The cave was changed very much by human activities. There are holes in the rock which obviously were used to frame wooden doors. It is obvious that this cave was inhabited for some time during the past. At least it was used as a barn or stable. Of course, the entrace has to be closed for any use. The cave is not a singe passage, but a series of three parallel caves with an entrance each. Behind the entrace is an almost rectanular chamber with a high ceiling.

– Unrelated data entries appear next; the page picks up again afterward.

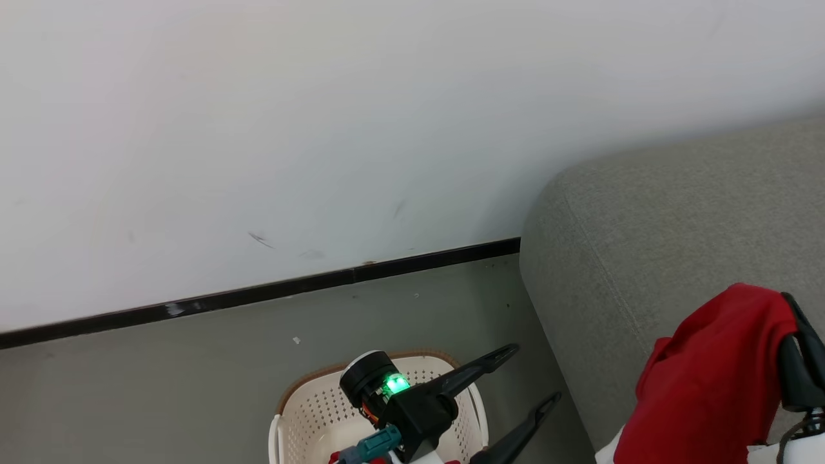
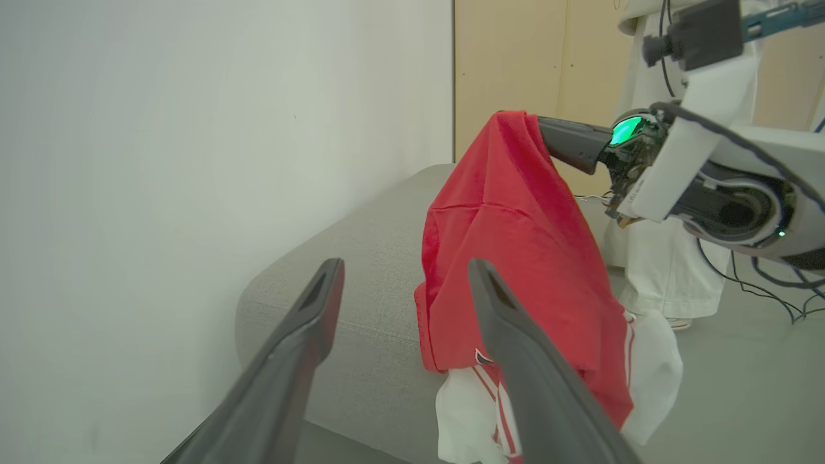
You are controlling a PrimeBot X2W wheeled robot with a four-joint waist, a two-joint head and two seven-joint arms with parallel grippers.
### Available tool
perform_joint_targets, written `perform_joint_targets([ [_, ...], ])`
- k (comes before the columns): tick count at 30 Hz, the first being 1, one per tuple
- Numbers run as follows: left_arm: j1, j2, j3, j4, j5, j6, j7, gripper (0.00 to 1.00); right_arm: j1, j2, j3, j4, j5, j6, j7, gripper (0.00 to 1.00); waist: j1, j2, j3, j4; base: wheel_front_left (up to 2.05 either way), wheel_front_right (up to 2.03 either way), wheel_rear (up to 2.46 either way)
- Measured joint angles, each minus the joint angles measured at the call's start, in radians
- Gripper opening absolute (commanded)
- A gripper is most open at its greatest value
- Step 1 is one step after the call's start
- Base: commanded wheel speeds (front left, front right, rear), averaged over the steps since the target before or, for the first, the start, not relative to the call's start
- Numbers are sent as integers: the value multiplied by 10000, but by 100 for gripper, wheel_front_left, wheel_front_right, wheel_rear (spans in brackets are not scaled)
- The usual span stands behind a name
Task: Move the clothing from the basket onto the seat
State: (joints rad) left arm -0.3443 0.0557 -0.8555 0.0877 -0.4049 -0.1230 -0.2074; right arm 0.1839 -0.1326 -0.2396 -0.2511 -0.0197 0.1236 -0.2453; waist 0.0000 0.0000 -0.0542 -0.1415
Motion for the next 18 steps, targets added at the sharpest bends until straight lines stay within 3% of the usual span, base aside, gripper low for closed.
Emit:
perform_joint_targets([
  [10,-1,-10,-36,150,0,0,-58,100,-128,-339,1701,40,493,0,345,0,0,0,132,-826,0,0,0],
  [18,0,236,476,219,38,257,-140,100,-2210,-1225,2516,773,1835,0,1097,0,0,0,397,-1384,0,0,0],
])
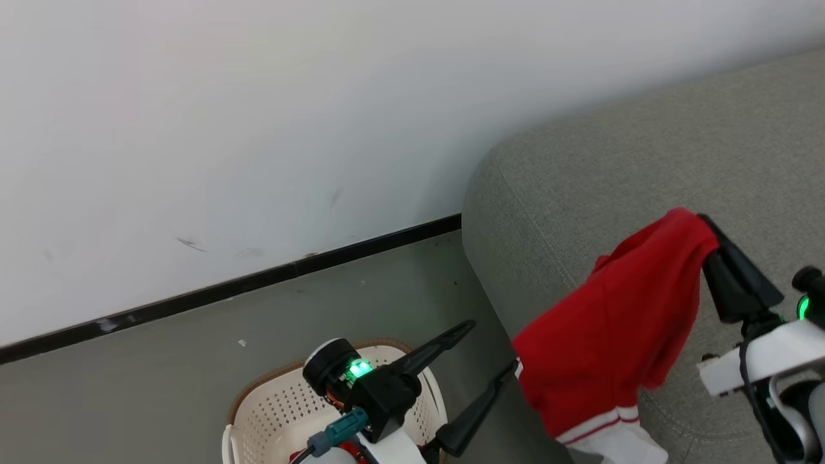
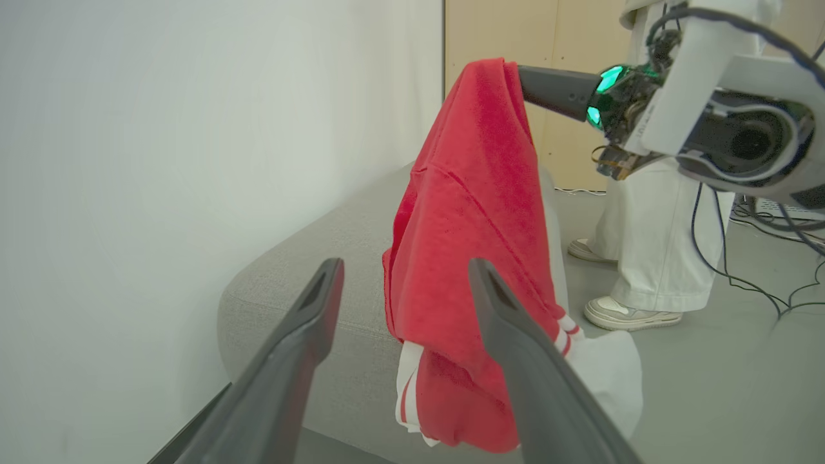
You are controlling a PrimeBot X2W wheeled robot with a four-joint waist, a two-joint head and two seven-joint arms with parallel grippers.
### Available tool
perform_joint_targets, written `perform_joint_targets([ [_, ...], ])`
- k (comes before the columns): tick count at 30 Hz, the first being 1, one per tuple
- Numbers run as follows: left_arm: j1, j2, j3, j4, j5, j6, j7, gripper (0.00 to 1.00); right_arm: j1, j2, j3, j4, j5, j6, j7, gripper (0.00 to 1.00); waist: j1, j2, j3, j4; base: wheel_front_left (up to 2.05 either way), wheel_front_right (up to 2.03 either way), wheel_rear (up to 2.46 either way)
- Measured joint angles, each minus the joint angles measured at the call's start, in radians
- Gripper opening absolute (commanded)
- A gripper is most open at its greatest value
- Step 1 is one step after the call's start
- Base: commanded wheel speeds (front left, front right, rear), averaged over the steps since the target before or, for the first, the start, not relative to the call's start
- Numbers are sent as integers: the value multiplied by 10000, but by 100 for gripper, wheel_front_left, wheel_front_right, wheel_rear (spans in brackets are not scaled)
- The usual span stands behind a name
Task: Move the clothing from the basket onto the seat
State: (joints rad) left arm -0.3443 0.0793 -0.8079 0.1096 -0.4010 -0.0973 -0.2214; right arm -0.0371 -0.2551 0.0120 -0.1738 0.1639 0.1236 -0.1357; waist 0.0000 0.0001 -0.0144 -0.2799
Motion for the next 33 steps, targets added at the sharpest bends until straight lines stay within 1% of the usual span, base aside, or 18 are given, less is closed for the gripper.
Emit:
perform_joint_targets([
  [3,0,178,203,-40,81,182,-2,100,-1081,-247,102,316,564,0,355,0,0,0,154,-135,0,0,0],
  [4,0,272,345,-105,138,307,-2,100,-1848,-460,67,541,930,0,610,0,0,0,267,-202,0,0,0],
  [5,0,309,403,-150,182,359,-2,100,-2227,-554,19,627,1047,0,736,0,0,0,325,-229,0,0,0],
  [8,-2,441,568,-311,263,533,-2,100,-3382,-700,-397,1070,1645,0,1093,0,0,0,508,-285,0,0,0],
  [11,-5,554,679,-458,326,686,-2,100,-4405,-1055,-871,1668,1893,0,1475,0,0,0,698,-305,0,0,0],
  [16,-27,708,700,-813,439,773,15,100,-5828,-1758,-1672,2834,1973,0,1908,0,0,0,1032,-275,0,0,0],
  [20,-166,780,696,-1108,606,861,150,100,-6495,-2054,-2080,3645,1965,0,2075,0,0,0,1314,-196,0,0,0],
  [28,-500,855,562,-1685,903,861,410,100,-7251,-2556,-2836,5173,1883,-2,2004,0,0,0,1848,47,0,0,0],
  [33,-642,953,539,-1960,976,859,627,100,-7540,-2997,-3116,5724,1680,-2,1820,0,0,0,2181,206,0,0,0],
])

The Huy is an almost 20km long mountain ridge, covered by a closed beech wood, located north of Halberstadt. It runs almost east west and was formed by halotectonic. In a depth of about 3,000m lies a layer of rock salt which becomes plasticity by the pressure and temperature and starts to flow slowly. Along weaknesses of the covering layers the lighter salt starts to ascend, similar to an air bubble in gelatine. In general this caused the creation of diapirs, which causes a sort of circular swelling on the surface by bending up the layers above. The Huy is not a circular hill, but a long ridge, which is caused by a salt wall, where the salt rises along a fracture for several kilometers, forming a huge wall.
The uplift by the salt takes a long time, long enough for erosion to continually remove the uplifted rocks. During the process deeper and older layers reach the surface and are found higher than the surrounding younger rocks. Hard layers tend to form cliffs and ridges.